Private Auftraggeber sind – außer es wird im Rahmen eines VOB-Vertrags ein Nachunternehmerverhältnis begründet, § 4 Abs.8 VOB/B - nicht an die VOB gebunden und im Rahmen der Vertragsfreiheit grundsätzlich frei, dem Auftragnehmer die Risiken im Zusammenhang mit einer möglichen Kampfmittelproblematik zu überbürden. Allerdings kennt das Recht in Form von Treu und Glauben, § 242 BGB sowie insb. durch die Regelungen der §§ 305 ff.
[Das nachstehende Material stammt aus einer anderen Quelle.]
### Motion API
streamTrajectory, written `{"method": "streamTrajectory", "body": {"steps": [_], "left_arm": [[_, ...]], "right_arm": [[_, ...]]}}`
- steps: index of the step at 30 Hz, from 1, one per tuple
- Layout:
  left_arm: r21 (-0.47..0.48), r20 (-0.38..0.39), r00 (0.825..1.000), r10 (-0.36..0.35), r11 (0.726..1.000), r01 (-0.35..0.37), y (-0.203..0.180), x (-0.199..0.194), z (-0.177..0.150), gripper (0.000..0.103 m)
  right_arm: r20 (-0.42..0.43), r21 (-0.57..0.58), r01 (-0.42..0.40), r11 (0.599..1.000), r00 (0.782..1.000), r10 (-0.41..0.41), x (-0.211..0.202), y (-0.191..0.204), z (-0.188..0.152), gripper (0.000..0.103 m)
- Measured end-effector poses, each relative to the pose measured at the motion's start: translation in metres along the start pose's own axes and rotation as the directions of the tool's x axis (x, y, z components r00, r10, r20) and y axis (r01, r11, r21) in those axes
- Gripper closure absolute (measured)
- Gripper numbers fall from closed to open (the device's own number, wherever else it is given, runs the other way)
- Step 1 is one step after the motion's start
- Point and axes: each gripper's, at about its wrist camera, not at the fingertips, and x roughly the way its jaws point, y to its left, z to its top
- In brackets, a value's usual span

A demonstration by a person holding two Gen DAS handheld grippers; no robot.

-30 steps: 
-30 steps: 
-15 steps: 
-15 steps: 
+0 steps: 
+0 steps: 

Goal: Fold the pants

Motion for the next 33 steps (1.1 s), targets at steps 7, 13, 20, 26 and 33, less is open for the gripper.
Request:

BGB zur begrenzten Zulässigkeit von Allgemeinen Geschäftsbedingungen insoweit deutliche Einschränkungen: Nachdem gem. den §§ 644 und 645 BGB das Risiko für vom Auftraggeber zum Zwecke von Bauarbeiten beigestellte Stoffe dieser zu tragen hat und der Baugrund bzw. das Gebirge nicht wegdenkbar immer ein vom Auftraggeber zu stellender „Stoff“ ist, wäre eine Überwälzung durch AGB als Verstoß gegen eine gesetzliche Grundvorgabe unwirksam. Lediglich in einem individuell abgefassten Vertrag könnte u.U. das Kampfmittelrisiko überbürdet werden – wobei hier wieder die Grenze zum Verstoß gegen § 242 BGB nahe liegen kann bzw. von einem Gericht auch AGB–Grundsätze angewendet werden könnten.

Eine Zulässigkeit der Überbürdung würde insb. eine angemessene Risikoabgeltung voraussetzen und zudem ihre Grenze darin finden, dass dem Unternehmer kein existenzgefährdendes Risiko überbürdet werden dürfte (vgl. Bundesverfassungsgericht Urteil vom 16.2.2000, 1 BvR 242/91 = NJW 2000, 2573).

Unabhängig davon ist in der Baupraxis eine solche Risikoüberbürdung weder üblich noch zu empfehlen – denn die strafrechtliche und sicherheitsrechtliche Verantwortung des Auftraggebers/Bauherrn bleibt immer bestehen!

Dies heißt: Erfüllt der Auftragnehmer die Pflichten im Zusammenhang mit der Kampfmittelproblematik nicht ausreichend und es kommt zum Unfall, dann kann den Auftraggeber insoweit trotz aller „Überbürdung“ die volle straf- und zivilrechtliche Haftung treffen!

Billiger und besser ist damit stets, die Kampfmittelerkundung vor der Bauplanung und Auftragsvergabe durchführen zu lassen. Denn damit lassen sich auch Stillstandskosten und sonstige Mehrkosten vermeiden, nachdem das Antreffen von Kampfmitteln während der Baudurchführung regelmäßig zur Unterbrechung der Bauarbeiten führt, da die Baustelle z.B. evakuiert werden muss. Weiterhin schließen sich an Kampfmittelfunde oftmals weitergehende und zeitaufwendige Untersuchungen an.